#### EXERCISE:
Look below for the line that contains "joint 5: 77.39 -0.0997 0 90", then quote it and all the lines after it, exactly, with the pictures left out.
DATA BLOCK: Begin
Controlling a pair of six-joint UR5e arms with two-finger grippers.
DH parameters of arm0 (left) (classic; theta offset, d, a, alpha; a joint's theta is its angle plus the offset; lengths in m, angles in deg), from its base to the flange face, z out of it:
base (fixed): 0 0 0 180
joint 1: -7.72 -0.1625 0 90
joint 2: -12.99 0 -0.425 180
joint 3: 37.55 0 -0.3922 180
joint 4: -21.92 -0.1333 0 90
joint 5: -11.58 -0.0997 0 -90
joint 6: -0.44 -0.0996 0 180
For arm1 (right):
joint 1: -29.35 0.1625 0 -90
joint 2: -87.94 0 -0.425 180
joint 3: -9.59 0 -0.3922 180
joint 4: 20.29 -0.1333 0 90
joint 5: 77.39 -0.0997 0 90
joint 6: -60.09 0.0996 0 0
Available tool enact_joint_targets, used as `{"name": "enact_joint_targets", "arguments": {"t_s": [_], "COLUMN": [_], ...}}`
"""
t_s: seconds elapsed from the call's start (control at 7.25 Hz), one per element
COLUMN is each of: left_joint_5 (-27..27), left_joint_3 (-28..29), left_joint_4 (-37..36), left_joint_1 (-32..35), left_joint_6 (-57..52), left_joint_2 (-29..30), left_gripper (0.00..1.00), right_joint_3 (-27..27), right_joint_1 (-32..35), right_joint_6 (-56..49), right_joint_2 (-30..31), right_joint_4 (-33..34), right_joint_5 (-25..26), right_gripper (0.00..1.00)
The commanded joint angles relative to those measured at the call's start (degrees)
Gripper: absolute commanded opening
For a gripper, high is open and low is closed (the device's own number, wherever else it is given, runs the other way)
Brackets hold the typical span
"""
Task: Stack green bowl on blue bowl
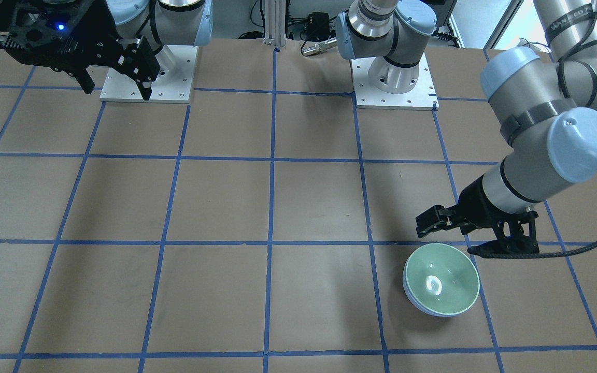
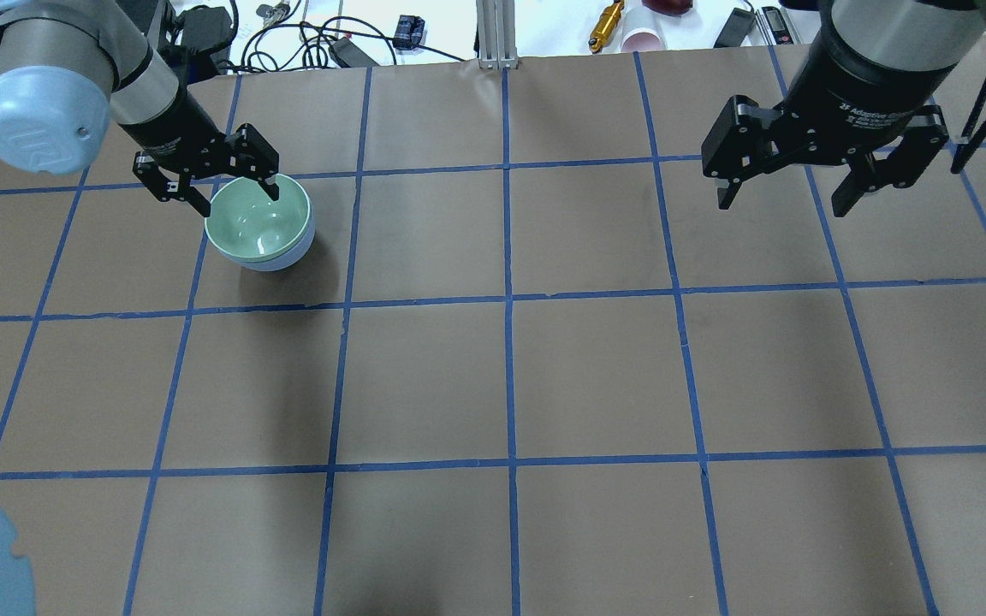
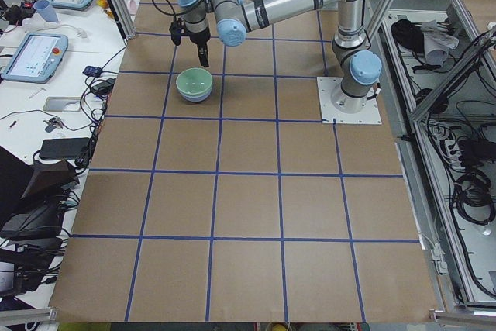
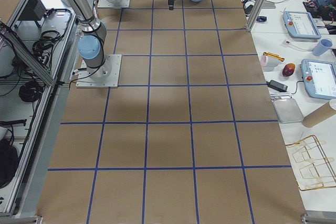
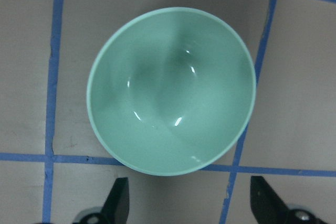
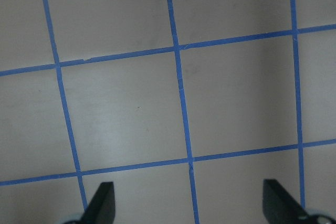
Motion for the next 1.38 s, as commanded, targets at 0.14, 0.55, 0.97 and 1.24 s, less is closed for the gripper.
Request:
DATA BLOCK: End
#### TASK ANSWER:
joint 5: 77.39 -0.0997 0 90
joint 6: -60.09 0.0996 0 0
Available tool enact_joint_targets, used as `{"name": "enact_joint_targets", "arguments": {"t_s": [_], "COLUMN": [_], ...}}`
"""
t_s: seconds elapsed from the call's start (control at 7.25 Hz), one per element
COLUMN is each of: left_joint_5 (-27..27), left_joint_3 (-28..29), left_joint_4 (-37..36), left_joint_1 (-32..35), left_joint_6 (-57..52), left_joint_2 (-29..30), left_gripper (0.00..1.00), right_joint_3 (-27..27), right_joint_1 (-32..35), right_joint_6 (-56..49), right_joint_2 (-30..31), right_joint_4 (-33..34), right_joint_5 (-25..26), right_gripper (0.00..1.00)
The commanded joint angles relative to those measured at the call's start (degrees)
Gripper: absolute commanded opening
For a gripper, high is open and low is closed (the device's own number, wherever else it is given, runs the other way)
Brackets hold the typical span
"""
Task: Stack green bowl on blue bowl
Motion for the next 1.38 s, as commanded, targets at 0.14, 0.55, 0.97 and 1.24 s, less is closed for the gripper.
Request:

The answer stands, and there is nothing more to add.